Yesterday, the S&P (3,662) and Nasdaq closed at all-time highs. Significantly, the S&P broke out to the upside of the range (3,646) established by the “Dueling Tails”, so beautifully charted by David Zarling, on Monday November 9 and Tuesday November 10 in the wake of the Pfizer (PFE) COVID vaccine announcement. Technically, this resolution to the upside suggests even more upside ahead – if it holds.

Investing involves not just predicting the future but comparing it to what is already priced in. If everyone already expects everything to be great, and it turns out that way, there is no particular reason for asset prices to change.

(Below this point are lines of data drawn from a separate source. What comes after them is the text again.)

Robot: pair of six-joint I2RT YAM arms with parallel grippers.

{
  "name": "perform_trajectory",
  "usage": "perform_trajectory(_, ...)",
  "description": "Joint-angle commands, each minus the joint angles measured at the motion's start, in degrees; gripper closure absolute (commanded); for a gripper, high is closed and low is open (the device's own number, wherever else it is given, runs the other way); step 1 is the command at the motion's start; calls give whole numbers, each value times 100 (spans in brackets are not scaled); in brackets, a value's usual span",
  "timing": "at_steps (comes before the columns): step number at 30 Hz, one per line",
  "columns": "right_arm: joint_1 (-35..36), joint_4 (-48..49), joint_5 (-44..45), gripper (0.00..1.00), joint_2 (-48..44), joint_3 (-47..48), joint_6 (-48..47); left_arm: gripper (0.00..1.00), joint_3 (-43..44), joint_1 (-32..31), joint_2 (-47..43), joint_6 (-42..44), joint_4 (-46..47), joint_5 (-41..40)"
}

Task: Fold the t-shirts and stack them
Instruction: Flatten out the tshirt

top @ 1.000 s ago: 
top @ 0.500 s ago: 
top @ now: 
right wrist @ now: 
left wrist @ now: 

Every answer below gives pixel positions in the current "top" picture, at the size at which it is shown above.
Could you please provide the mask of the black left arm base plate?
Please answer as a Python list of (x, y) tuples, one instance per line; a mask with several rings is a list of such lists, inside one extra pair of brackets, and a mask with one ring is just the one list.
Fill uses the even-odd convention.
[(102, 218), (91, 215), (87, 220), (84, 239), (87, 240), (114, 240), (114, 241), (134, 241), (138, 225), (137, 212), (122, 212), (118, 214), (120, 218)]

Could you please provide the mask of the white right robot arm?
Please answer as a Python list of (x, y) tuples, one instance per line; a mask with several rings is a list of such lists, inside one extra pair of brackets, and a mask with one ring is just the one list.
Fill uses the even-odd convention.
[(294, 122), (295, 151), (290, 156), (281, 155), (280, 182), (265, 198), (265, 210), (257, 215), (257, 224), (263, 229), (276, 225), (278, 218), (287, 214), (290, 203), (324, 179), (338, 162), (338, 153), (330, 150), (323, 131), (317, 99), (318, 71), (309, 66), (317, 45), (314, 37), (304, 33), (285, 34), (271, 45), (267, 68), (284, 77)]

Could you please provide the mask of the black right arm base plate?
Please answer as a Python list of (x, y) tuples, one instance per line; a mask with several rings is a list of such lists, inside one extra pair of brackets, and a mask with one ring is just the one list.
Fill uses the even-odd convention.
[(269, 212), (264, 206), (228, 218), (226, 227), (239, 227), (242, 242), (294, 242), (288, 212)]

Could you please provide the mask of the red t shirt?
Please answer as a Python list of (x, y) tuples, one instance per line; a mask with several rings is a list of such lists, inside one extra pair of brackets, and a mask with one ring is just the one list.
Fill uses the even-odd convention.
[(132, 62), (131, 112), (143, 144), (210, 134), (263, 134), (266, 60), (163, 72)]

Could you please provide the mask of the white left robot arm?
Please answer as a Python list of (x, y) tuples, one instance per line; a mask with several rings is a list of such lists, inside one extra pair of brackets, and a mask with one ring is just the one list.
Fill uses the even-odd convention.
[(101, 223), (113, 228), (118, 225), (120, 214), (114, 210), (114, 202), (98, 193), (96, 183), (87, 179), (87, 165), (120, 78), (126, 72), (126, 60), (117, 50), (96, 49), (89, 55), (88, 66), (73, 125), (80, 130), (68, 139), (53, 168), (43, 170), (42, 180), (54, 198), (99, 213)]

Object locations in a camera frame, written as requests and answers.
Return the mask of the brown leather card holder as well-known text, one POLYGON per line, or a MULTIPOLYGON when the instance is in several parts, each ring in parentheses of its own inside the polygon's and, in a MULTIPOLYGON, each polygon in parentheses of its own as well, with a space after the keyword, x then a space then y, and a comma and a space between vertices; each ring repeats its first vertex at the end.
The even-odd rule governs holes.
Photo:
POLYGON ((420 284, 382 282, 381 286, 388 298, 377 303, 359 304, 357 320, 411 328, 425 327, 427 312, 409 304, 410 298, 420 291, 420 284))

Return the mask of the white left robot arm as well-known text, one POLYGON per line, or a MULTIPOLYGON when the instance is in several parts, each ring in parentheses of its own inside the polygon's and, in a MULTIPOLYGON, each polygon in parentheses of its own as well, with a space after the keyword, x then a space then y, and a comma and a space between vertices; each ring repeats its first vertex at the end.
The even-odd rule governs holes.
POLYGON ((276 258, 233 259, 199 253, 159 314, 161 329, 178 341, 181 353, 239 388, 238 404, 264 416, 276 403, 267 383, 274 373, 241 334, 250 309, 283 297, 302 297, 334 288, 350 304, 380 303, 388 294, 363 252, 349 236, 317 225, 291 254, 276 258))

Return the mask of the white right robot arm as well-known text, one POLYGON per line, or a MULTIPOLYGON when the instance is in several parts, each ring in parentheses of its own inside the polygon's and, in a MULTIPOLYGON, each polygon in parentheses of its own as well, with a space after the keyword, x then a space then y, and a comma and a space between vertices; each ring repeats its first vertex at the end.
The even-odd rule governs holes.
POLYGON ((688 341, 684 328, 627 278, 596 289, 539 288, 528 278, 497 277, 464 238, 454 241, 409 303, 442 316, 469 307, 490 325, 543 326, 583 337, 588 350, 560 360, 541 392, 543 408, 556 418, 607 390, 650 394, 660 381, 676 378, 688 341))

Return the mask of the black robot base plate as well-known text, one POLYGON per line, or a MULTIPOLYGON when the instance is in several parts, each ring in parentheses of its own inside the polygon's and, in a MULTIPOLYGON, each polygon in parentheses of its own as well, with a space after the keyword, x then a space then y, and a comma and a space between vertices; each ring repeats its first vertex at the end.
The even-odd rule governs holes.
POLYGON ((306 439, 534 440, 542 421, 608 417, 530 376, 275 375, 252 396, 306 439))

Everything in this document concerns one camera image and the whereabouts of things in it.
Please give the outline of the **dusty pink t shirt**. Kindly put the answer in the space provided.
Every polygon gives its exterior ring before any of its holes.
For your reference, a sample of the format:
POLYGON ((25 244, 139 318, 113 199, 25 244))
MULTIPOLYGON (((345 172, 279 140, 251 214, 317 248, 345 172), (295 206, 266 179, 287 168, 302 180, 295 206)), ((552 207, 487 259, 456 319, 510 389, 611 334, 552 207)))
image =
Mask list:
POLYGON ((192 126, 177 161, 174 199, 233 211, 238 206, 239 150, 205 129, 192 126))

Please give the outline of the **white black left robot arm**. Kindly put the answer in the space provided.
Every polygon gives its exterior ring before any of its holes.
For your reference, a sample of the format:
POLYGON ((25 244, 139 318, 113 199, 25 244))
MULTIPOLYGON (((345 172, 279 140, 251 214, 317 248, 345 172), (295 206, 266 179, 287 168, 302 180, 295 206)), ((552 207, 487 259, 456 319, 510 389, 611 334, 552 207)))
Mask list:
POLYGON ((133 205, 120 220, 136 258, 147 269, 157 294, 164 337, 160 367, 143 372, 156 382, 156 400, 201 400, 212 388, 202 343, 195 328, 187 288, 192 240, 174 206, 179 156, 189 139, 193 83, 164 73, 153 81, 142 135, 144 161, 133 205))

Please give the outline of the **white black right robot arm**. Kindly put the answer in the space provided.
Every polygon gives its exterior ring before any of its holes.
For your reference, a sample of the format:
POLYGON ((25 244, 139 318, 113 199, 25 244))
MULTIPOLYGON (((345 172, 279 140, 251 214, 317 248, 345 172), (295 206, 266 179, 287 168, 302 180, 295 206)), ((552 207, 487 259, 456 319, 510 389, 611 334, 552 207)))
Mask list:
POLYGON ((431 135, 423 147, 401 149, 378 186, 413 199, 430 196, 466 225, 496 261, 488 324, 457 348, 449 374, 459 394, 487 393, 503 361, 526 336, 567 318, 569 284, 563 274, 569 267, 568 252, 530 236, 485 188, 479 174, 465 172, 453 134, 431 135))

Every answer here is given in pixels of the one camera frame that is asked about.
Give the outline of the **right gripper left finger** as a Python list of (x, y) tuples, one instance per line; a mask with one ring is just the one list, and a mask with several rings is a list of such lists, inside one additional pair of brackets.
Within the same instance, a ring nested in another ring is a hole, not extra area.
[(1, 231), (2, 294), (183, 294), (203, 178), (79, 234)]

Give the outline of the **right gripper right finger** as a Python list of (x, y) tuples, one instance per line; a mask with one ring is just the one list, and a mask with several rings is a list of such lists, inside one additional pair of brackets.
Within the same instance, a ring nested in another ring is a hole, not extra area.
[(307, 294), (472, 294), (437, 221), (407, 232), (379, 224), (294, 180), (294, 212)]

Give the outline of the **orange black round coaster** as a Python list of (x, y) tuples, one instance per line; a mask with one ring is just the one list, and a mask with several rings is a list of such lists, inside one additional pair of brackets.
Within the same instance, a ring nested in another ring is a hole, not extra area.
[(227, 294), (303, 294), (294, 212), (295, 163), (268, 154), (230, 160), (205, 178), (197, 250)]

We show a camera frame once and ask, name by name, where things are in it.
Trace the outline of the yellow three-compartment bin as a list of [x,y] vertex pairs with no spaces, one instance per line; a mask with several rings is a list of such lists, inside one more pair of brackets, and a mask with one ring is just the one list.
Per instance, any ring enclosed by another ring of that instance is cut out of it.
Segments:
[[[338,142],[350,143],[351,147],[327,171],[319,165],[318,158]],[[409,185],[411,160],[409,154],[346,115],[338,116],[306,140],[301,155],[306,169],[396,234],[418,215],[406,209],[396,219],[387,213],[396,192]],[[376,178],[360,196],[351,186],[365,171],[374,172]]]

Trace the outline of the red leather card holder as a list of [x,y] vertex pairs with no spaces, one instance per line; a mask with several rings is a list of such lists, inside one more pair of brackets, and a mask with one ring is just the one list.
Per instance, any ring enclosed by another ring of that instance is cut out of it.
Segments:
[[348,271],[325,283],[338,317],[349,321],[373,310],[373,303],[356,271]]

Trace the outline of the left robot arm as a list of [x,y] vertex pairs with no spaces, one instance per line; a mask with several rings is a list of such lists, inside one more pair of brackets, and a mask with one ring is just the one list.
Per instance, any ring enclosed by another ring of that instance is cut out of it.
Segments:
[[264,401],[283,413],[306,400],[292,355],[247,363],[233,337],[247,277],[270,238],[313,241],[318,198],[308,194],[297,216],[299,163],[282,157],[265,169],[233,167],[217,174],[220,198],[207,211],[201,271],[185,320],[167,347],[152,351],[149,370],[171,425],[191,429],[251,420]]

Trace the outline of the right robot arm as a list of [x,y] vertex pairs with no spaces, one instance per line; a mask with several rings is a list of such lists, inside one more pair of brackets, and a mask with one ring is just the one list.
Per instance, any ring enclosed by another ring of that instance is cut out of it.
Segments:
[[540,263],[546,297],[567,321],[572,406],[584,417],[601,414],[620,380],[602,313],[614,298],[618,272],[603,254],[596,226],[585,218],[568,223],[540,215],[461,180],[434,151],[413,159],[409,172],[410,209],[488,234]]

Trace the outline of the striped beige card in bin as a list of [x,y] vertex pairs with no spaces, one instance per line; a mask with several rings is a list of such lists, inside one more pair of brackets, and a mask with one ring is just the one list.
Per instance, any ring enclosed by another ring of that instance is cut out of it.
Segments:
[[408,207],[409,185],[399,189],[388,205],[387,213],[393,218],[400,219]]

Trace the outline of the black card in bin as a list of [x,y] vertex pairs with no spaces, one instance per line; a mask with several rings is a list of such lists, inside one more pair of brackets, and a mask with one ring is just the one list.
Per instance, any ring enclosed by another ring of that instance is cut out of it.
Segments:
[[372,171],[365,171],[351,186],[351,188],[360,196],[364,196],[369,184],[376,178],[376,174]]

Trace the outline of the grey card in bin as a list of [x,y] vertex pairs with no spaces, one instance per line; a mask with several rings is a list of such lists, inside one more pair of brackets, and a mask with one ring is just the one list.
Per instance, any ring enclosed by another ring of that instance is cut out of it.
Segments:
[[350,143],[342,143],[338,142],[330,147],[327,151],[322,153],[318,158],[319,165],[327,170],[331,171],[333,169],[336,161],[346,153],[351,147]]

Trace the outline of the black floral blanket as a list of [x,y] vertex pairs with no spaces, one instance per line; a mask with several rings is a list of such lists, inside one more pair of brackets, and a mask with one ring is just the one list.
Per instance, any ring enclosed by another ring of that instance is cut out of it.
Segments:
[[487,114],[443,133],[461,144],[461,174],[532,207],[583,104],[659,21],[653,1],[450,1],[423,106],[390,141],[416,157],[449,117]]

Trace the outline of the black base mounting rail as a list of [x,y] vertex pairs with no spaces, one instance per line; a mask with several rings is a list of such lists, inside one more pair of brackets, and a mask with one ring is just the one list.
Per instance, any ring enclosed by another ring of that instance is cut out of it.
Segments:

And at the moment, it seems that everyone expects everything to be really fantastic – James Mackintosh, “Market Expects Everything Will Be Awesome”, WSJ, Tuesday 12/1

The two best things I read yesterday were James Mackintosh’s piece in the WSJ in the morning and Greg Rieben’s blog post (“Investors Are Becoming Fearless”, 12/1) on sentiment (via The Chart Report) in the afternoon. In his blog post, Rieben posts two important charts showing how frothy sentiment has become.

The first chart shows $71 billion of flows into global equity funds in the previous two weeks – the highest since at least 2008. Interpretation: Investors are piling into the market. The second shows the 10 Day Put/Call Ratio reaching 0.413. The last two times it went below 0.5 – early June and late August – were followed by sharp corrections This shows investors scrambling to gain leverage in the market via calls and ignoring downside protection via puts (see Rieben’s blog post for the charts as I was unable to copy them here).

Next, I want to talk about the economics of the dollar breakdown. The dollar index has broken down below support at 92, paving the way for a trip to the 2018 lows at 88.

The most important consequence of the dollar breakdown is its effect on holders of $ denominated assets, especially treasuries. Foreigners held $7 trillion in treasuries at the end of the 2Q20. If the decline in the $ versus their home currencies begins to overwhelm the return they are getting from their investment, they may very well start selling. Treasury selling means lower prices which means higher interest rates. And higher interest rates are one thing our debt laden economy cannot handle.